_Work instructions_: Skipping any pictures, repeat exactly and only the lines from the one that holds "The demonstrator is" to the last line of the material, both included.

_Data excerpt_:

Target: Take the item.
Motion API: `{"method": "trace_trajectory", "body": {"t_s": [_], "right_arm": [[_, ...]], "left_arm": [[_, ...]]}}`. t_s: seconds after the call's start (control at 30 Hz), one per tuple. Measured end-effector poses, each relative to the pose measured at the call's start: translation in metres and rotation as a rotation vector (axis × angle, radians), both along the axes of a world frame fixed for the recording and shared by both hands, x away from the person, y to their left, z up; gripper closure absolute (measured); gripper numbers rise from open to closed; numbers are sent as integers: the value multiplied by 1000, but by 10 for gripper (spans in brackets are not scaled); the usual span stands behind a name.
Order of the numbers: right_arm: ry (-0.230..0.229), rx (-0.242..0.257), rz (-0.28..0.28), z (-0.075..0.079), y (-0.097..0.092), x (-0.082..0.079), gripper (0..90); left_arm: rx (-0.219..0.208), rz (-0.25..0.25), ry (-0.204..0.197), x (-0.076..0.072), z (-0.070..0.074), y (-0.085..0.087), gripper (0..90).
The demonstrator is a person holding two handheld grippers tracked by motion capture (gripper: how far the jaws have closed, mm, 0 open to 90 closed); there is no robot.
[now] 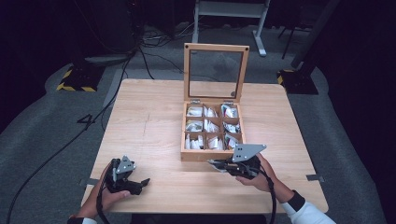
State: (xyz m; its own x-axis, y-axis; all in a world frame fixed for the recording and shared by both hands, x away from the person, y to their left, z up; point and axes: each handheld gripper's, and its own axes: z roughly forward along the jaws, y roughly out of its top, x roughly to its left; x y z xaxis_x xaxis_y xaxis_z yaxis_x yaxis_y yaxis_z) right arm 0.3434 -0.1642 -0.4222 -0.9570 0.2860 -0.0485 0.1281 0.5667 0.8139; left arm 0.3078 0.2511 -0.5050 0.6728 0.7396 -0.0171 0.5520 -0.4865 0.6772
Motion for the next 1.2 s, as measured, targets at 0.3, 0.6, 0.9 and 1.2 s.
{"method": "trace_trajectory", "body": {"t_s": [0.3, 0.6, 0.9, 1.2], "right_arm": [[17, -66, 32, -23, 12, -1, 871], [25, -106, 50, -37, 18, -5, 865], [30, -122, 54, -45, 21, -9, 807], [50, -123, 38, -50, 16, -13, 752]], "left_arm": [[0, 0, 0, 0, 0, 0, 84], [0, 0, 0, 0, 0, 0, 84], [0, 0, 0, 0, 0, 0, 84], [0, 2, 0, 0, 0, 0, 84]]}}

_Result of the exercise_:
The demonstrator is a person holding two handheld grippers tracked by motion capture (gripper: how far the jaws have closed, mm, 0 open to 90 closed); there is no robot.
[now] 
State: (xyz m; its own x-axis, y-axis; all in a world frame fixed for the recording and shared by both hands, x away from the person, y to their left, z up; point and axes: each handheld gripper's, and its own axes: z roughly forward along the jaws, y roughly out of its top, x roughly to its left; x y z xaxis_x xaxis_y xaxis_z yaxis_x yaxis_y yaxis_z) right arm 0.3434 -0.1642 -0.4222 -0.9570 0.2860 -0.0485 0.1281 0.5667 0.8139; left arm 0.3078 0.2511 -0.5050 0.6728 0.7396 -0.0171 0.5520 -0.4865 0.6772
Motion for the next 1.2 s, as measured, targets at 0.3, 0.6, 0.9 and 1.2 s.
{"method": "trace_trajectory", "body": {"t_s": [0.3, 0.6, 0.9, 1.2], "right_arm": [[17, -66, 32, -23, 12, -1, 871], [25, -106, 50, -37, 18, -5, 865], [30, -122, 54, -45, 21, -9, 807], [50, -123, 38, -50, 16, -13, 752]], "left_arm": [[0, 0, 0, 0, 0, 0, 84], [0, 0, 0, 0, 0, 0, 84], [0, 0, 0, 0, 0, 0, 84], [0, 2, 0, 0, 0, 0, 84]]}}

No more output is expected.